Wow. Been busy, just catching up.
Yup, with low vacuum you should use lower step-up springs. The general rule is that the step-up springs should be half your idle vacuum. So if you have 18" of vacuum at idle, like I do, you use the 8" springs and stretch them a quarter-inch to get them to be more like 9". If you are running a lopey cam with 8" of vacuum at idle, run the 4" springs, and so on.
But the best (only, as far as I am concerned) way to properly tune a carb is get an AF/R meter and tune it to the numbers. Yeah, I know, it's $300 bucks. But people get on the forums, and complain about performance, and want to know about swapping cams and carbs and even heads, or putting in new engines, and Guess what? If you don't tune that newly built engine right, it will still suck. Thousands of dollars later, and it will still suck, where for hundreds you could get a decent AF/R meter and make what you have perform as best as it can, and then decide. And if you then spend the extra money on bunches of new parts, you will still have a good AF/R meter to set that up properly and get the best out of it.
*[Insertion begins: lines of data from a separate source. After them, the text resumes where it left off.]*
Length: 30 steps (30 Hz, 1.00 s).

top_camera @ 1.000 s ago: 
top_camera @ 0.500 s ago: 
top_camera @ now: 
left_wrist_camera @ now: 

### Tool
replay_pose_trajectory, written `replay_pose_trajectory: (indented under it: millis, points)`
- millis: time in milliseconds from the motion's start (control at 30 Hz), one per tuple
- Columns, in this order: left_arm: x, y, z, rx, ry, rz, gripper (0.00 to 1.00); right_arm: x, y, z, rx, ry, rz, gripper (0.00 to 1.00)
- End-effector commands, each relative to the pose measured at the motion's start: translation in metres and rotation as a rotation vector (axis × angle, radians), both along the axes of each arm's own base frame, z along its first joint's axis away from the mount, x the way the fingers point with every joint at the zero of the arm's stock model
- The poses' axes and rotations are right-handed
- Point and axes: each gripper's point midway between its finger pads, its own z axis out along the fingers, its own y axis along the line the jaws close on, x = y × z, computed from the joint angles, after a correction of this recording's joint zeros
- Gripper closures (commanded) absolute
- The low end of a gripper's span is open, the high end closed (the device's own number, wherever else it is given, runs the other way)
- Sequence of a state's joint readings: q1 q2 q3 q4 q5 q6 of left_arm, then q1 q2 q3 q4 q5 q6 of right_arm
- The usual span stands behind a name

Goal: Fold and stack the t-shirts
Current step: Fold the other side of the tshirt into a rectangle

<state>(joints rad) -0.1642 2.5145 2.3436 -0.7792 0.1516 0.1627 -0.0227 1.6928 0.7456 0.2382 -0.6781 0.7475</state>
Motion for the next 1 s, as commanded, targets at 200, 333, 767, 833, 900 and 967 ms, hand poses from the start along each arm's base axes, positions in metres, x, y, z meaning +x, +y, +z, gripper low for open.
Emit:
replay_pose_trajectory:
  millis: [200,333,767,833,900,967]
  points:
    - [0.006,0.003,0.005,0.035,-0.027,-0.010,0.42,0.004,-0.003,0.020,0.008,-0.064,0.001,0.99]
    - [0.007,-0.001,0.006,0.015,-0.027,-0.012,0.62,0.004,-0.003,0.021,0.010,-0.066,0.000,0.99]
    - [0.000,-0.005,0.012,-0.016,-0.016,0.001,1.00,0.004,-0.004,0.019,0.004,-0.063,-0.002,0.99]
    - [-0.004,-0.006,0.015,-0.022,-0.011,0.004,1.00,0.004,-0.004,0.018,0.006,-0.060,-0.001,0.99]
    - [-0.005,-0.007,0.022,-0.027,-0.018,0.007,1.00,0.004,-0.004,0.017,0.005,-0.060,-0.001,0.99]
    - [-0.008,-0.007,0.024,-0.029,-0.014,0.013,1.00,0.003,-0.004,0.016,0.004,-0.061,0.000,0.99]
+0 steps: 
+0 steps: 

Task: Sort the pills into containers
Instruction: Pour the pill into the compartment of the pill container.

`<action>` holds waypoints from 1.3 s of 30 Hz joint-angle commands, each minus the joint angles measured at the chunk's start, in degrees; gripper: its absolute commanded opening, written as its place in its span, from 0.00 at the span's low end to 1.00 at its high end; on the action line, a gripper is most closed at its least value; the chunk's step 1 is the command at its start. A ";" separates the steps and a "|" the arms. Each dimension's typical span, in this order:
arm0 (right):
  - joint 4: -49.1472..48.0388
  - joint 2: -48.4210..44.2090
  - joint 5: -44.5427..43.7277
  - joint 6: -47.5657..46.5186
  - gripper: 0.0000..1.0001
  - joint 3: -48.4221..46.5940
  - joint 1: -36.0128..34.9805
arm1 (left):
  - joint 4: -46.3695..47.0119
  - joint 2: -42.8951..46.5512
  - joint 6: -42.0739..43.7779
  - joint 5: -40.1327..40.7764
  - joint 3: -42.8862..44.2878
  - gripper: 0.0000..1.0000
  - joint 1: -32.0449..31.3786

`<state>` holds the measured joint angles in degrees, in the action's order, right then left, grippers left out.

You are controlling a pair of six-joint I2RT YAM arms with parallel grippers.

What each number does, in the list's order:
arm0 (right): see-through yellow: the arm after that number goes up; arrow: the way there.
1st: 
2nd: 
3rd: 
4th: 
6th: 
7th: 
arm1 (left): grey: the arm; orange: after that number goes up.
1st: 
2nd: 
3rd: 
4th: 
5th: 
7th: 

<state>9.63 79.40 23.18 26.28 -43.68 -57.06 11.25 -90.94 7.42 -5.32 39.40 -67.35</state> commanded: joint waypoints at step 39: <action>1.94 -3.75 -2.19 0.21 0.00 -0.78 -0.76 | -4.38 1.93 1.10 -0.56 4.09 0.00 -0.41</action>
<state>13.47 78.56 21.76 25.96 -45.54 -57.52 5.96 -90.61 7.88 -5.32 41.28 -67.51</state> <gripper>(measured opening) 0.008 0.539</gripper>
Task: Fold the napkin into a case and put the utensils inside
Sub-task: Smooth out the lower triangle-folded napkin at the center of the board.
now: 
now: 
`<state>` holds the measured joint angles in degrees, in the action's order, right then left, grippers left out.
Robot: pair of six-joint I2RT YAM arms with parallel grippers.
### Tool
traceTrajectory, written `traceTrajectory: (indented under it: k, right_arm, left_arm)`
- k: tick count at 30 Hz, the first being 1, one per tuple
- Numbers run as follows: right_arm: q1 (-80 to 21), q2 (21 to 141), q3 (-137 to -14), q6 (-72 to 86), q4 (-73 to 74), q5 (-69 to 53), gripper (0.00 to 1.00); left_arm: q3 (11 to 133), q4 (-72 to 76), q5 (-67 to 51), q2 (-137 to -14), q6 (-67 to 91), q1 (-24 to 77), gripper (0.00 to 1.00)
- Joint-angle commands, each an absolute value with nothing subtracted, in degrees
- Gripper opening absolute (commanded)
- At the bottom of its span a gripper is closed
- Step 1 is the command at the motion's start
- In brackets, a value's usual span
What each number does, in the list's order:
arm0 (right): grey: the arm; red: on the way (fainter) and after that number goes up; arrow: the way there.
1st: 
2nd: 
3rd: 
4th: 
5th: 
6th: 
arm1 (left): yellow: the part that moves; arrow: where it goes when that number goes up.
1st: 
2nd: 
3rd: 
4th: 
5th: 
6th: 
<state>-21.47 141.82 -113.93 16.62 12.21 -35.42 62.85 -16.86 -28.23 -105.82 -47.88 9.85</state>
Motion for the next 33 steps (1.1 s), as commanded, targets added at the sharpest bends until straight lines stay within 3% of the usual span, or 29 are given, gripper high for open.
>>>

I guess that's a lost cause when you ask people complaining about their truck's performance what their timing is set at or what vacuum they are pulling at idle and they don't know because they don't have a $20 timing light or vacuum gauge. Criminy.
And then there's the people who recurve their vacuum advance and mechanical advance, and then run crappy wires and the wrong plugs. No, "hotter" with regard to plugs does not mean high performance. The stock GM distributor curves are actually pretty good, and the recommended plugs are -- surprise! -- generally the right ones. You actually want to run about the coldest plugs you can without oil fouling, because hotter plugs solve oil fouling but will aggravate pre-ignition problems. Ask the guys at the dirt tracks what they run in SBCs and they will all tell you Autolite 24s. Wires? Taylor, period.
And don't get me started on ported vs. vacuum advance. I remember when ported advance was introduced in 1968, and we were all like "You gotta be kidding me." 4 degrees BTDC base timing? We laughed. 16 degrees BTDC base timing, 15 degrees of vacuum advance on manifold vaccum, 20 degrees of mechanical advance is the sweet spot for SBCs, and has been since 1955. I know, we had a 1955 Chevy 210 with the 265 SBC when I was a kid, with a 4.11:1 rear end and an electric overdrive for gas mileage on the highway. Dad put glass packs on it and replaced the carb with a downdraft and a flatter air cleaner to get it under the hood, and that thing would move.
OK, OK, rant over.
Yeah, MO, the Edelbrocks have air flaps on the secondaries. They are weighted closed and operated by air velocity in the secondaries. I may get a Qjet and swap it in on my truck and see what difference a correctly tuned Qjet dialed in by the numbers makes over a correctly tuned Edelbrock dialed in by the numbers, just for giggles. I've sent a query off to SMI. We'll see. If so, I'll let you all know.
On the crate engine question, one problem is that we don't know the history of our engines. How were they treated before we got them? The nice thing about getting a base 350/260 GM crate engine is that those issues are off the table, and you have a known blank slate to start from. Replacing the cam is one step up, replacing heads is another. You can drop the bottom and swap out pistons as well if you want to go whole hog, but at least you know what you are starting with, and it won't kill your wallet. Going with a roller-cam crate engine is another way to start from a known point.
Starting from a known point like that makes things a lot easier, because the paths from there to some specific performance numbers are so well-trodden and the write-ups on setups from those starting points, like my setup from the 350/260 as a starting point, are all over the net.